Cómo las posturas corporales correctas influyen en nuestra vida

Cómo las posturas corporales correctas influyen en nuestra vida

como las posturas corporales nos ayudan en la vida

Nuestros gestos, movimientos y también posturas forman parte de ese llamado lenguaje no verbal a través del cual, transmitimos parte de nuestra personalidad al mundo que nos rodea. Es así, nuestro cuerpo habla de nosotros y también nuestras posturas corporales.

Un reciente estudio reveló la alta correlación que existe entre la personalidad de una persona y su postura corporal; mientras las personas con carácter más extrovertido suelen mantener una posición neutra, con la cabeza, columna y pelvis alineadas, una persona más introvertida tiende a adoptar una espalda encorvada con la cabeza agachada. Como veremos, nuestras posturas corporales, también pueden ayudarnos a canalizar nuestras emociones.

¿Cómo pueden las posturas corporales afectar a nuestra vida?

No muchos de nosotros somos conscientes de nuestros malos hábitos en cuanto a posturas corporales se refiere. Muchas veces no nos damos cuenta, y sin quererlo, estamos sobrecargando ciertas zonas de nuestro cuerpo al adoptar una postura que no es la adecuada y que de manera reiterada, puede afectarnos a la salud. Ampliamos este tópico en: “Un perjuicio para tu salud: las malas posturas”.

Nuestros malos hábitos corporales dependen, eso sí, de nuestro estilo de vida y nuestro ritmo diario. Por ejemplo, una persona que invierte numerosas horas frente a un ordenador suele olvidar que su espalda no debe arquearse en exceso y que sus rodillas deben quedar paralelas a sus hombros, sin entrecruzarse. La presión adicional frente a la mesa de trabajo no ayuda, sino que esta presión suele acumularse sobre los hombros y cuello generando a la larga un malestar general  con dolencias agudas en estas zonas.

Ahora bien, ¿cómo pueden estas posturas afectar a nuestra vida más allá del ámbito fisiológico? Como comentábamos antes, la postura corporal está estrechamente relacionada con nuestra forma de ser, de manera que una buena postura puede afectar positivamente a nuestros pensamientos y emociones, mejorando nuestra salud mental; de lo contrario, una inadecuada postura corporal puede enfatizar aspectos negativos de tu personalidad.

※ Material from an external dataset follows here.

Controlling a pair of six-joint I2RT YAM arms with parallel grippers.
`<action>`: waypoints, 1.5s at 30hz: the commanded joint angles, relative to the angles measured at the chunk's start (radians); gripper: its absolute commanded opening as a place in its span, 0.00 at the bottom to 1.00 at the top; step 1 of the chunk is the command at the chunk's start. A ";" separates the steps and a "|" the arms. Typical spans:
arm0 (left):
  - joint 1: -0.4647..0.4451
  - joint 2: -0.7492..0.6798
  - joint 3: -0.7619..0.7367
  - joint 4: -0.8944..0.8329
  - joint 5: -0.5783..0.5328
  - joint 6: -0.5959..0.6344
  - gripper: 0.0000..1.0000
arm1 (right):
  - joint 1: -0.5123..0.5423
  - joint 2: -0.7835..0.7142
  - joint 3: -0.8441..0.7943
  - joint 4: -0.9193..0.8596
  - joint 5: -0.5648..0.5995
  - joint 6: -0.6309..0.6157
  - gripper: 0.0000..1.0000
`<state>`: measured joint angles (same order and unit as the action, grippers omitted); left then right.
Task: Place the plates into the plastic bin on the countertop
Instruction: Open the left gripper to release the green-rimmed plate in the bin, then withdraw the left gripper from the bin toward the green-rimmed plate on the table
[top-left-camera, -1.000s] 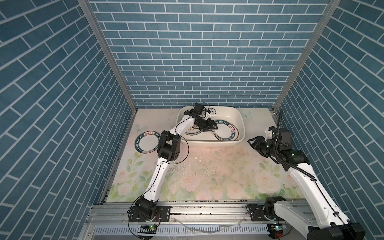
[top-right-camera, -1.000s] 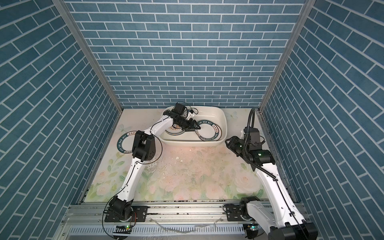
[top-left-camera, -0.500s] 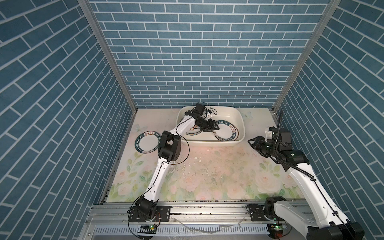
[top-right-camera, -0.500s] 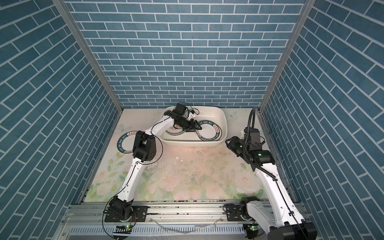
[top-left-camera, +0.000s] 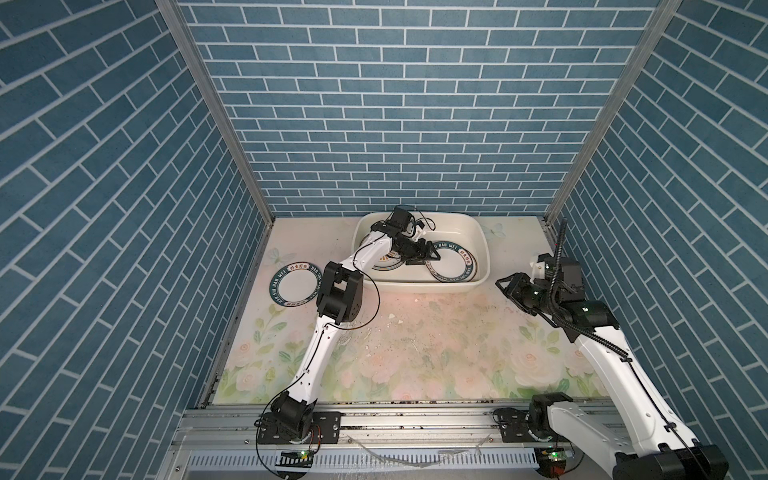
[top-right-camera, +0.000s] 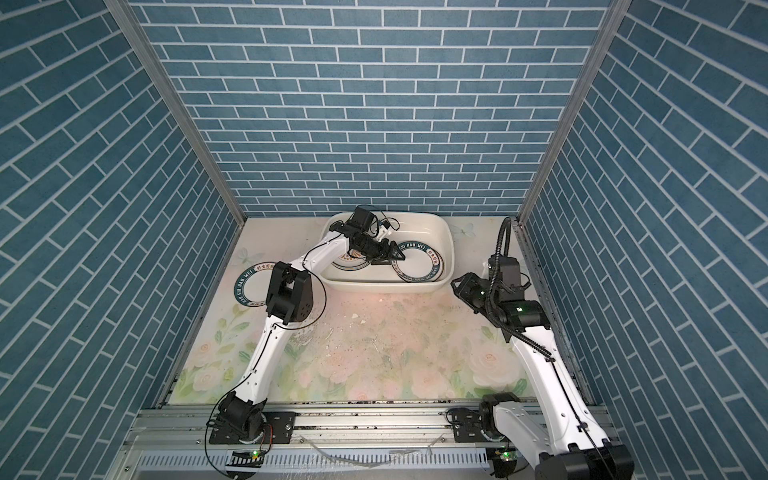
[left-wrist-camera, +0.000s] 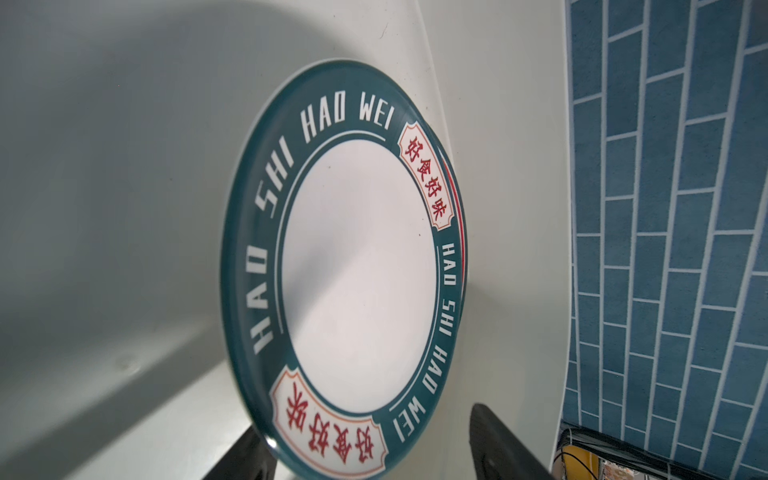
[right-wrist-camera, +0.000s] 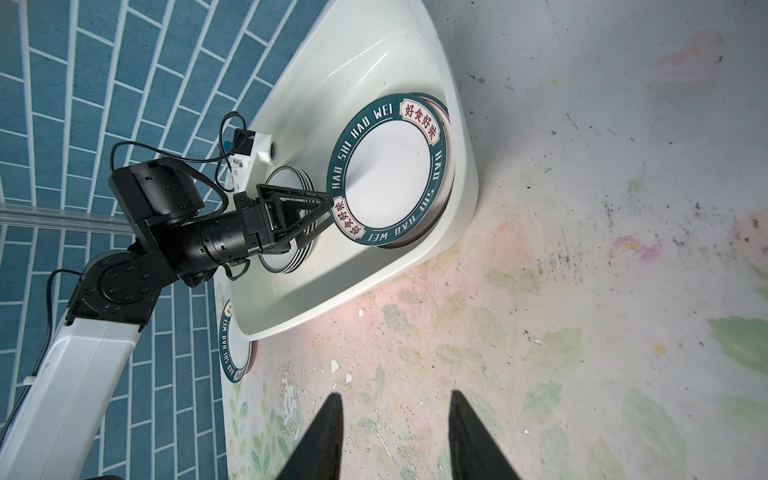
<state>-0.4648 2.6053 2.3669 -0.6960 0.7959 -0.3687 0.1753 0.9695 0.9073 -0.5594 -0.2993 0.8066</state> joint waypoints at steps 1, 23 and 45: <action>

Una adecuada postura corporal permite alinear tu forma física con tu estado mental, actuando en concordancia y potenciando  tu confianza en ti mismo. Es cuando nos sentimos mejor, cuando a la vez, nos vemos mejor ante los demás lo que en última instancia, favorece nuestro autoestima.

¿Cómo adoptar la postura corporal correcta?

Tomar conciencia de nuestras posturas corporales puede ayudarnos a atender y entender los mensajes que nuestro cuerpo nos envía, mejorando nuestro estado de salud tanto en el ámbito fisiológico como mental. Al detectar y corregir estas posturas de manera constante, podemos convertir este “trabajo” en un hábito, al igual que en su día convertimos en uno las posturas inadecuadas.

A continuación, algunos consejos para practicar una mejor postura corporal:

  • Cuando estamos sentados, debemos tratar de mantener la columna vertebral recta y no debemos cruzar las piernas
  • Mientras caminamos, debemos mantener el cuerpo erguido, alineado pero siempre relajado
  • La posición de nuestros hombros suele ser, junto con la espalda, uno de nuestros puntos flacos. Intenta mantenerlos alineados, erguidos según una buena posición de la espalda, pero relajados y lo más alejados posibles de tus orejas. Déjalos caer suavemente, esta es su óptima posición.
  • Mientras trabajamos, es necesario también que adoptemos estos hábitos, evitando sobrecargar ciertas zonas de estrés, y por el contrario, intentando “liberar” estos músculos
  • La respiración también es importante puesto que puede ayudarnos a reducir ciertas tensiones. La mecánica respiratoria cambia en función de la postura corporal que adoptemos, por lo que también es aconsejable realizar ejercicios de respiración que nos pueden ayudar en la tarea de mejorar nuestros hábitos posturales.
  • Es aconsejable además realizar ejercicio físico de manera asidua. Recordemos que el ejercicio físico puede ayudarnos también a combatir el envejecimiento, puesto que mejora nuestro estado cognitivo. Actividades como el yoga, funcionan también como medicina preventiva que nos ayudan a mantener nuestro cuerpo y mente en forma.